Aliás, o negócio das marcas próprias, inspirado pelo sucesso do formato Biedronka explorado na Polónia, evoluiu no ano passado 49 por cento, de acordo com um comunicado da Jerónimo Martins, acelerando um processo que já no exercício do ano 2003 havia crescido à volta dos 30 pontos, e isto quando o grupo, em termos gerais, se encontra com variações bem menos expressivas. A aposta na marca própria constitui elemento central da estratégia das insígnias exploradas, contribuindo para a deflação estratégica que o grupo tem vindo a implementar nas suas lojas.

Também a insígnia Carrefour estima cerca de 20 por cento de participação da sua marca (oito mil referências), com os montantes a ascenderem aos 100 milhões de euros, ao mesmo tempo que a “francesa” Auchan detém uma oferta de 4.000 produtos, que facturam entre 10 a 15 por cento do volume de negócios. Os Mosqueteiros também não ficam atrás, com a sua marca a rondar precisamente 15 pontos percentuais da facturação, naquilo que constitui uma tendência transversal a todos os principais operadores presentes em solo lusitano.

No sentido da qualidade

Longe vão os tempos em que as marcas brancas, que deram início a este processo, eram conotadas com baixo preço, certamente, mas igualmente com pouca qualidade. Nessa altura, e face ao “anonimato” do conceito, a marca branca era encarada como uma alternativa especialmente dirigida às classes populacionais com menor poder de compra, onde o critério de decisão primordial estava precisamente, e quase exclusivamente, centrado no preço.

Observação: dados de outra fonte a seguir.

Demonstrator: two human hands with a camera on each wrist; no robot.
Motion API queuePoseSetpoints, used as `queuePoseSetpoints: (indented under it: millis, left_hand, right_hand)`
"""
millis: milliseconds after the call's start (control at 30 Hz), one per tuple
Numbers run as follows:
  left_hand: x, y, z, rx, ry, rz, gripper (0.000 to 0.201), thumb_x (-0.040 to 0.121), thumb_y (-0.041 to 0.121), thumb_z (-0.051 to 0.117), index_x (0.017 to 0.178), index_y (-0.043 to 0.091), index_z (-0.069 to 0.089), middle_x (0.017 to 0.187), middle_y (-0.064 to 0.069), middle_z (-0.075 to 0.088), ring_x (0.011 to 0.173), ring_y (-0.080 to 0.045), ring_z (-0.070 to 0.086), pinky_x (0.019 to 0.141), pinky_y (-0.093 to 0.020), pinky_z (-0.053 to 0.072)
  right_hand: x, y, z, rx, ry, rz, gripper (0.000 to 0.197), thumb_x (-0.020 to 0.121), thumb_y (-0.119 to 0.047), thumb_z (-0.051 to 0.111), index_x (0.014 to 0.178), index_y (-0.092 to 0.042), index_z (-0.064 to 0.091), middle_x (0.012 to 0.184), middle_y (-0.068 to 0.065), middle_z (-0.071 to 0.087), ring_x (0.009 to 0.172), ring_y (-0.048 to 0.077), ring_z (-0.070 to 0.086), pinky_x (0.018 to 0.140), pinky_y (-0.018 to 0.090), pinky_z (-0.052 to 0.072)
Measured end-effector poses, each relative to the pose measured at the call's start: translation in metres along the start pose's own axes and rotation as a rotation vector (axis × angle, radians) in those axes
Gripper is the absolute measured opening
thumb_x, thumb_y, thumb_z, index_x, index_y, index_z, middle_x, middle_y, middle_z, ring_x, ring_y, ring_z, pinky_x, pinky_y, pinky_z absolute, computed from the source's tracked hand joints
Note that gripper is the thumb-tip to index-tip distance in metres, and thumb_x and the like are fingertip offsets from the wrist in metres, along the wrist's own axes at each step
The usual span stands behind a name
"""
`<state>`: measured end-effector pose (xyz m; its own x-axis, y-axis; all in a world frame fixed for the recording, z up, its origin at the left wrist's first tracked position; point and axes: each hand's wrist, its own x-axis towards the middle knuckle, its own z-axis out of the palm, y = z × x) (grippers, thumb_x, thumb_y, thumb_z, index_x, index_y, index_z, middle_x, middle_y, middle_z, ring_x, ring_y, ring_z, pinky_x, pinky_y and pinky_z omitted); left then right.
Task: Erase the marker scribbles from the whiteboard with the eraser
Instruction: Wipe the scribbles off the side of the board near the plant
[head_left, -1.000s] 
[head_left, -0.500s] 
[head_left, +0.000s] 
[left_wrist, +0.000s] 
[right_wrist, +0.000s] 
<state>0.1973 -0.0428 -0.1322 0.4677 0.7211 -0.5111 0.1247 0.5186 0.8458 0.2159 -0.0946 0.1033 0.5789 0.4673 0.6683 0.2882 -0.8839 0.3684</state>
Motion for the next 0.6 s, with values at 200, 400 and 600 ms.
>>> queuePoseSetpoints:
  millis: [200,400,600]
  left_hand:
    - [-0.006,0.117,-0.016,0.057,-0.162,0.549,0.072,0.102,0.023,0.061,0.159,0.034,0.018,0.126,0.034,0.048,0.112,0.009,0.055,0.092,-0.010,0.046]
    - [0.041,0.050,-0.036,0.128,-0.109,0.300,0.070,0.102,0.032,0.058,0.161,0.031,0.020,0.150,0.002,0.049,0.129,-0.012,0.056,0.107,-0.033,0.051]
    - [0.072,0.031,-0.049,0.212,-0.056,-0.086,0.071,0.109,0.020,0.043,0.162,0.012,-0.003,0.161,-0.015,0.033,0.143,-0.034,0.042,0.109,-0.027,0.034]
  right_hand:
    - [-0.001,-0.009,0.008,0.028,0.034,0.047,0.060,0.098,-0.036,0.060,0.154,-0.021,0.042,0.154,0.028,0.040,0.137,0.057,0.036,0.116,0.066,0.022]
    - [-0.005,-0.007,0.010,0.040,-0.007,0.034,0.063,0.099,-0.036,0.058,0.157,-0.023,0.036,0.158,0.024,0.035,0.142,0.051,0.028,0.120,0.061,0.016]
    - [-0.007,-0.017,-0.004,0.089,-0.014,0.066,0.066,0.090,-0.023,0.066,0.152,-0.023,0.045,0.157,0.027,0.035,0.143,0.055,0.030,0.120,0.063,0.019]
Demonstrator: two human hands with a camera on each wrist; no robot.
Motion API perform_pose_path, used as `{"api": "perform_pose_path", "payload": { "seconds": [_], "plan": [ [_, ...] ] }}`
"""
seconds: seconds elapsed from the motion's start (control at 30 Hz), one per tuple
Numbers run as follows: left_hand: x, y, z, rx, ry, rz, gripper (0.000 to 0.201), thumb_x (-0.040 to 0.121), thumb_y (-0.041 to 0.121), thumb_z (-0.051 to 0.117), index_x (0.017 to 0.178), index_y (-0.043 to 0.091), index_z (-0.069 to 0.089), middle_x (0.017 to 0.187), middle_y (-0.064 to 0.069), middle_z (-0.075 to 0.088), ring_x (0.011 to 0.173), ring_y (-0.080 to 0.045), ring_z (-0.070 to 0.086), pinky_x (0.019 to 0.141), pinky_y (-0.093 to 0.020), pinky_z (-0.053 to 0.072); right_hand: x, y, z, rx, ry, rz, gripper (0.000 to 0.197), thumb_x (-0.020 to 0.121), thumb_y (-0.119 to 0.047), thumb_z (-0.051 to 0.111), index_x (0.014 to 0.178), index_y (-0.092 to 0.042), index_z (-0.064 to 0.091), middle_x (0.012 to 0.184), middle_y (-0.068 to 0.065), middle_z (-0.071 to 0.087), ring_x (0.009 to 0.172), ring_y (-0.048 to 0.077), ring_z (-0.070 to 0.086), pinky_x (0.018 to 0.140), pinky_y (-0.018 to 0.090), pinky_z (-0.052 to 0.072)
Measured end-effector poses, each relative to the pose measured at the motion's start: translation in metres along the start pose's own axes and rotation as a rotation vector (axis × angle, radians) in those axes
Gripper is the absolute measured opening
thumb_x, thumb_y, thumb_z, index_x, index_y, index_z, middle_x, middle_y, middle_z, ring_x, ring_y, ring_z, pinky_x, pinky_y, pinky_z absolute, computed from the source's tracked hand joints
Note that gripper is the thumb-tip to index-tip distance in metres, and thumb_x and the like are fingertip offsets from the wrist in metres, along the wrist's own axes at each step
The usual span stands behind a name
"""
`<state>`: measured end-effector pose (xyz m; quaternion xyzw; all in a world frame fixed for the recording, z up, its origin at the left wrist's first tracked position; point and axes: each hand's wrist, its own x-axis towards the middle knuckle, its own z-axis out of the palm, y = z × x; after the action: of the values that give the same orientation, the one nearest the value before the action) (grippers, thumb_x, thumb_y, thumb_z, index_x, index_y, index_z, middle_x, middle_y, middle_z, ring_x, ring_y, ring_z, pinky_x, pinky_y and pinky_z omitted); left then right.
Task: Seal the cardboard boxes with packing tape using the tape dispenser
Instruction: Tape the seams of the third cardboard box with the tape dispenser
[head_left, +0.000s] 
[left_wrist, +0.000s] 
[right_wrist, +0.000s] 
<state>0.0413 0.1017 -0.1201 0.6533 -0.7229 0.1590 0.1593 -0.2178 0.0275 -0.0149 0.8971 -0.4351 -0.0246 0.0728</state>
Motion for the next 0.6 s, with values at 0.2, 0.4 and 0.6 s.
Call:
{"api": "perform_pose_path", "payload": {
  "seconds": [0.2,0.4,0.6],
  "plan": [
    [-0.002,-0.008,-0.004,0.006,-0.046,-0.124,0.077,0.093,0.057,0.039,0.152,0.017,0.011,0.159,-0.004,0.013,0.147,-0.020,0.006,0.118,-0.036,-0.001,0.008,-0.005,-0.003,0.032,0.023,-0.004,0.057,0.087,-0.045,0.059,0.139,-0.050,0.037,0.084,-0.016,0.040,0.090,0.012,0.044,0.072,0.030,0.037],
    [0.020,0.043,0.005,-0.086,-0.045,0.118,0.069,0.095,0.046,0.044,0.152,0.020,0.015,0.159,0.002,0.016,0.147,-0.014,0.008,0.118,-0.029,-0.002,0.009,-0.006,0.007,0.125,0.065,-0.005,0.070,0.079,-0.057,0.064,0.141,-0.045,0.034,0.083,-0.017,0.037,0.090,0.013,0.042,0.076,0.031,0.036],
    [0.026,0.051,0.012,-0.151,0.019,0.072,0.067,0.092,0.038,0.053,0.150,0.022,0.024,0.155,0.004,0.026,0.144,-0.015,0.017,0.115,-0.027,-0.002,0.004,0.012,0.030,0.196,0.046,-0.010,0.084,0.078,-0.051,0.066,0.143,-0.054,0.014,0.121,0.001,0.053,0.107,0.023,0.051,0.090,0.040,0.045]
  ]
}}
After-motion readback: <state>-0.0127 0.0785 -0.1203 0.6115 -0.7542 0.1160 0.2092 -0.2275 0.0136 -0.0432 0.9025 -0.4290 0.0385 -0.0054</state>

Entretanto, pouco a pouco alguns distribuidores, seguindo as tendências internacionais, começam a identificar a sua própria insígnia com estes produtos. A partir desse momento, não se podem dar ao luxo de apresentar má qualidade, uma vez que será a própria insígnia a estar colocada em causa. Os cadernos de encargos apresentados aos fornecedores começam a ser bem mais exigentes e a marca própria situa-se agora como um ponto de orgulho e diferenciação para os retalhistas.

O sucesso tem sido evidente. É claro que maior numas categorias de produto do que noutras, onde a identificação com a marca e todo o conteúdo emocional ainda continua a ser determinante. Mas a verdade é que, neste momento, o conceito de marca do distribuidor já evoluiu, alargando o raio de acção – leia-se novas categorias – e até o posicionamento, pois em muitos casos começam a surgir com preços colocados em linha com o mercado. Ainda não chegámos à fase em que a marca própria assume um posicionamento premium, mas há já algumas experiências internacionais nesse sentido, e com vidente sucesso.

Certo é que esta lógica continuará a imperar e a ser incrementada, pois os distribuidores vêem aqui uma boa oportunidade para jogar com margens, ao mesmo tempo que geram factores de fidelidade e reforço do relacionamento com o consumidor final. De facto, mesmo a comunicação começa agora a apelar a aspectos mais emotivos, um “campo de batalha” que anteriormente era um exclusivo das marcas tradicionais. Até que ponto a marca própria pode chegar é uma dúvida que persiste no sector. Haverá, como já foi referido, diferenças assinaláveis entre categorias de produto, mas o conceito em si veio para ficar e para evoluir.